Behind the Piet is my 1/4 scale Balsa USA Cub gasser, which flew beautifully. I did end up breaking one of the wires for the landing gear, but it wasn't a main support wire, only the one that keeps the wheels together so it ended up working like suspension gear. The plane still soldiered on until I ran out of gas. The take-offs and landings with this plane really make it look like I know how to fly, they're silky smooth!


And of course, the Citabria. No cowl, as it's being painted and won't be installed until after the engine is running properly. The wing struts were also omitted for the picture as they're a pain to install. The newly painted wheel pants really shin in the sun now!


Joker 53150

Mmmmmmm, balsa.
So while my wife was enjoying Mother's Day by sleeping in, I decided to work on the Citabria. I pulled the tank and mounted it temporarily next to the plane about 1-1/2" higher than it was in the plane. With a little fuel added I primed the engine and found it was working! While the fuel did drain back, it was draining very slowly. The gas tank was only about 1/5 filled, so if it were full the draining would (probably) go away. Either way, it still fired much more easily now as it didn't have to pull the fuel all the way from the tank.

With that test successful I went about modifying the nose of the plane. I had to cut out some plywood from a former but was able to get room for the tank. I built a platform 1-1/2" tall for the tank and mounted it to the previous tank platform made a few days ago. The lines were re-installed and the tank is now within about 1/8" of the center line of the engine.

Time to fill it up and see how it works!

.....and there is fuel pouring out of the muffler. :(

A dumb mistake, I hooked up the pressure line and the carb lines backwards. So as I'm filling the tank from the 3rd line (the fill/siphon line) the fuel is going into the tank and the air can't get out, which in turn forced the fuel up the line that was supposed to go to the carb. Duh, an easy fix of just swapping the lines.
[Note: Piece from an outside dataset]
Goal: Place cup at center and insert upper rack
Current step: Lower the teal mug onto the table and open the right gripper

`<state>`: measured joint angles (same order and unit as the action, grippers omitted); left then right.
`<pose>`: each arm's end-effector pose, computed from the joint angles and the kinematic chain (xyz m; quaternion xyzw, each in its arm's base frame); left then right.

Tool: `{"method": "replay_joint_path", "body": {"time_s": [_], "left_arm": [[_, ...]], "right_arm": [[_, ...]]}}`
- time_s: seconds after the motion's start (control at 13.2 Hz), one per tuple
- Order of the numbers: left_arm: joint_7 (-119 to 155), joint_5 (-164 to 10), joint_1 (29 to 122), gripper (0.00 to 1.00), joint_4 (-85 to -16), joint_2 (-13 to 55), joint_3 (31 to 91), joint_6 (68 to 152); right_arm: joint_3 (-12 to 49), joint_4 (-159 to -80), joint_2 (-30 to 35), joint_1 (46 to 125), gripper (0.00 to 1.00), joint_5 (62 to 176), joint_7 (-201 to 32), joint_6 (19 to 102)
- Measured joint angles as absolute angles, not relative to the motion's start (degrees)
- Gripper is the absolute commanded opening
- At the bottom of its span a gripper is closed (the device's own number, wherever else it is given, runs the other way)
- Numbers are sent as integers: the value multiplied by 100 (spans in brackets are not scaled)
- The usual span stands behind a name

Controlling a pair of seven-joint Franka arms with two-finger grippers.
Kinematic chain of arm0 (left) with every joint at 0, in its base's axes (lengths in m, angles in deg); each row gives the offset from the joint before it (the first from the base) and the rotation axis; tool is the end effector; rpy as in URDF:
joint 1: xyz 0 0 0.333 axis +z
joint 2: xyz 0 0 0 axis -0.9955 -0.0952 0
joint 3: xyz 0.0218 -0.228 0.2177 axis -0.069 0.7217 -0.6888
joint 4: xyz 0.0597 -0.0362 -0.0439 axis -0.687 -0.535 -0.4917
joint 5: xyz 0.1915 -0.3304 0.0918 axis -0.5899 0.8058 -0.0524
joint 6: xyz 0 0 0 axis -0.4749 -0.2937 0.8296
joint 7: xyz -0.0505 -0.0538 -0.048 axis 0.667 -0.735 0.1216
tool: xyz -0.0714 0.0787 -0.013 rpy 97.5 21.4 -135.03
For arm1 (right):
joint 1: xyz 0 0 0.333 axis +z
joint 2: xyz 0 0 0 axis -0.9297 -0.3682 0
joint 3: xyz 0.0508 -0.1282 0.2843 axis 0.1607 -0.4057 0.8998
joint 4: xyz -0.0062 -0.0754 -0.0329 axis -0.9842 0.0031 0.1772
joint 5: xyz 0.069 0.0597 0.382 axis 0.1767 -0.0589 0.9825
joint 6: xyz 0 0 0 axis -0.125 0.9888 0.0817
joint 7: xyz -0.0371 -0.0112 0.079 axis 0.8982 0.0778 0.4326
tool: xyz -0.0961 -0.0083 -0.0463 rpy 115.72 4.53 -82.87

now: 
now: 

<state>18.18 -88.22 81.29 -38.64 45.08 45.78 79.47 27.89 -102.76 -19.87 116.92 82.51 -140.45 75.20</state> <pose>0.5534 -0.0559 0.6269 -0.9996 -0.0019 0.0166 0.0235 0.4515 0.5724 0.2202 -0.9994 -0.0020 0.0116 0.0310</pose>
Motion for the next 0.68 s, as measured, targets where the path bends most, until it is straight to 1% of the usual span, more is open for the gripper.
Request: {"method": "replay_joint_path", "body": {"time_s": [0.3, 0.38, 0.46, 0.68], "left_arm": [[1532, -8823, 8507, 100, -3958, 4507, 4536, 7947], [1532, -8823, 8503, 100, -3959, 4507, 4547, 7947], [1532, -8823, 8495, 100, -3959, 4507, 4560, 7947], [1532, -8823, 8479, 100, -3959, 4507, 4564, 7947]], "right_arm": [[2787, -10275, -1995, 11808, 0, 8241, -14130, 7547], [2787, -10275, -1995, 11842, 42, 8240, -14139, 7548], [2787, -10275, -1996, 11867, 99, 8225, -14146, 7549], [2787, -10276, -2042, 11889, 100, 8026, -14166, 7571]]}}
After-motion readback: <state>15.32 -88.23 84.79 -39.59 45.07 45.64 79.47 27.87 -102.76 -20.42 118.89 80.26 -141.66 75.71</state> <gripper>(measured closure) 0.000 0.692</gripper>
So the tank was finally filled, and the lines held fuel as they did during my testing. I got it started, and did some preliminary tuning. It's running much better now, but still not consistent. Sometimes I can slowly advance the throttle to full speed, and other times it'll die half-way there. But that will be worked on another day. For now I'm just very happy with it running somewhat properly! :)

Joker 53150

Mmmmmmm, balsa.
Some of it is expensive-ish, but believe me that there are incredible deals out there. Swap meets are the best example. That 1/4 scale Cub I pictured was $100 at a swap meet, including servos and 23cc gas Zenoah engine installed. I spent a couple bucks re-building the carb, the landing gear wires and fuel line, but I think that was about it. Total investment was well under $200 which includes gas to drive 4 hours round-trip to the event. This Citabria wasn't nearly as great a deal as the Cub, but it was still cheap enough for me to jump on it.